◆ **Exercise instructions**
What appears from the first line of the records below through the line containing "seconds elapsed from" must be reproduced verbatim.

◆ **Collected data entries**
[Start of section]

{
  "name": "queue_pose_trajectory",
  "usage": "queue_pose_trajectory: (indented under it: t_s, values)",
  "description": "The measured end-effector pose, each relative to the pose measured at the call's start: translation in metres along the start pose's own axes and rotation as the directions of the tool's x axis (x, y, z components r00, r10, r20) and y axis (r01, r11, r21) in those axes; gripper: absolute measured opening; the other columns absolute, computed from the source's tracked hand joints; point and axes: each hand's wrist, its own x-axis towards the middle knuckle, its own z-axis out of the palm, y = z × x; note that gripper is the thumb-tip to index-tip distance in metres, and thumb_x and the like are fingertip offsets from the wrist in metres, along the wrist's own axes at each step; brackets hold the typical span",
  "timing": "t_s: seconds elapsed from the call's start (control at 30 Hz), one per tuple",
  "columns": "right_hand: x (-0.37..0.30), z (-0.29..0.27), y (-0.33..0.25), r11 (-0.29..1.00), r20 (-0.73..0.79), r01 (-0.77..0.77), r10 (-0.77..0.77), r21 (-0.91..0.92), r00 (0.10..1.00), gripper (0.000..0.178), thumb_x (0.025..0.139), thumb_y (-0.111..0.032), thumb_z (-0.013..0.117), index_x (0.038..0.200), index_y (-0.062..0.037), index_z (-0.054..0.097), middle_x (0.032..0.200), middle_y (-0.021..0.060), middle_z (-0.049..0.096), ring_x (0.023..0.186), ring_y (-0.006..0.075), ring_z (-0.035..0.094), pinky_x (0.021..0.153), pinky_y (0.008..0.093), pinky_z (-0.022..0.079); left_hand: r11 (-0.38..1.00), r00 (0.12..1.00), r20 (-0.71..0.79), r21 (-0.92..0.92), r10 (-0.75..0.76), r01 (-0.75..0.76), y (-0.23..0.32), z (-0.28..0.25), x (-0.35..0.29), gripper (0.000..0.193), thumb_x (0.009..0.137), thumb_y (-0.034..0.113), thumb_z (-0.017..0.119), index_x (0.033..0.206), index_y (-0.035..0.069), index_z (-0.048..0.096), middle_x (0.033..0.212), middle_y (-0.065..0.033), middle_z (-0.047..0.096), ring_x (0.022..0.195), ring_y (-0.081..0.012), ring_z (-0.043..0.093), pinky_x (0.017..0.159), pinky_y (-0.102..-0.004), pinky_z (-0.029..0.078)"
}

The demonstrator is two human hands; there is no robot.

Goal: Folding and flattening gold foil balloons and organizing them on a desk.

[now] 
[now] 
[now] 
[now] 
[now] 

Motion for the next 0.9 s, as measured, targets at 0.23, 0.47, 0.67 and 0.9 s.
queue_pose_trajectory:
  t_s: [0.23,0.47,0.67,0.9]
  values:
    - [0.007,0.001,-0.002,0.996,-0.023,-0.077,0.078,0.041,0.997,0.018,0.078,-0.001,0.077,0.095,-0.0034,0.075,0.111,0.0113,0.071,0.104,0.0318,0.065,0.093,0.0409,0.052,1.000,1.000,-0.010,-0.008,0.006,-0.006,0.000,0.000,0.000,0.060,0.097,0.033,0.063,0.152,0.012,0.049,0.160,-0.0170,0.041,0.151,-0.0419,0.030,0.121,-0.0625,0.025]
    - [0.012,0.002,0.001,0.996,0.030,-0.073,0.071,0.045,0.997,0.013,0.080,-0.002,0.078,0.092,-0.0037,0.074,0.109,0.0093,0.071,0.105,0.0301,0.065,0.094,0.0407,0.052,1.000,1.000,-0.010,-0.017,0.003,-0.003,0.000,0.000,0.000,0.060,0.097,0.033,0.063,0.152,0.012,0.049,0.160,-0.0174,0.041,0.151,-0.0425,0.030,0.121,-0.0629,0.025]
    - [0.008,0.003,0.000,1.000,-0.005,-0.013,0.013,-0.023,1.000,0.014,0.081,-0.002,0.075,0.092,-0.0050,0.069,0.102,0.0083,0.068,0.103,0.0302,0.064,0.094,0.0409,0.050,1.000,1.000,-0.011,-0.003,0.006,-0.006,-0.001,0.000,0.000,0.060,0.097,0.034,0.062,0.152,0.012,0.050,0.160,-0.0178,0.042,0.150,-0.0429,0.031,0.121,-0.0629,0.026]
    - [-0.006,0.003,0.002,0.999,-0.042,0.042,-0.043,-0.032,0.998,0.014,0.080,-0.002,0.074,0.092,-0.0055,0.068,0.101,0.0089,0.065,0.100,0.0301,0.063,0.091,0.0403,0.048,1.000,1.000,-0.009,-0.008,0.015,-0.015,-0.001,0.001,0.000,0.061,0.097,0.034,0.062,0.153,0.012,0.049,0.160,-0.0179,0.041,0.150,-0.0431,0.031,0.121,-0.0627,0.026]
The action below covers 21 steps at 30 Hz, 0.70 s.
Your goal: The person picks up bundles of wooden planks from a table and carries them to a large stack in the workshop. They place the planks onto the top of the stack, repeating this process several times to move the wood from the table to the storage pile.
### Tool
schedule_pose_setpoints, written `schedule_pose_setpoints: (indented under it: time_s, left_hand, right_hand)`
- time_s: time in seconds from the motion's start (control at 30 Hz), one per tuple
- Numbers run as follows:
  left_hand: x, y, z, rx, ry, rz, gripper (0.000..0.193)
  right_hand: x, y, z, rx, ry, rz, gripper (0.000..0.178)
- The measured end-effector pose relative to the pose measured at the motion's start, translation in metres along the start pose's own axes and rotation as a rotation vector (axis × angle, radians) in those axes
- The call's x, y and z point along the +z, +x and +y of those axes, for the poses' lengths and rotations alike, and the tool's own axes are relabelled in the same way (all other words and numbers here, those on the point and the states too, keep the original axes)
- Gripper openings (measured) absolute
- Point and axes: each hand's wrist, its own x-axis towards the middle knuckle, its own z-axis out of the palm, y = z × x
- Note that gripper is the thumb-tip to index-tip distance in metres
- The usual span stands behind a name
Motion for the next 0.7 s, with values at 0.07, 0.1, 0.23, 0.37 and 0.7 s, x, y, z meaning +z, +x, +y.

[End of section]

◆ **Response area**
{
  "name": "queue_pose_trajectory",
  "usage": "queue_pose_trajectory: (indented under it: t_s, values)",
  "description": "The measured end-effector pose, each relative to the pose measured at the call's start: translation in metres along the start pose's own axes and rotation as the directions of the tool's x axis (x, y, z components r00, r10, r20) and y axis (r01, r11, r21) in those axes; gripper: absolute measured opening; the other columns absolute, computed from the source's tracked hand joints; point and axes: each hand's wrist, its own x-axis towards the middle knuckle, its own z-axis out of the palm, y = z × x; note that gripper is the thumb-tip to index-tip distance in metres, and thumb_x and the like are fingertip offsets from the wrist in metres, along the wrist's own axes at each step; brackets hold the typical span",
  "timing": "t_s: seconds elapsed from the call's start (control at 30 Hz), one per tuple",

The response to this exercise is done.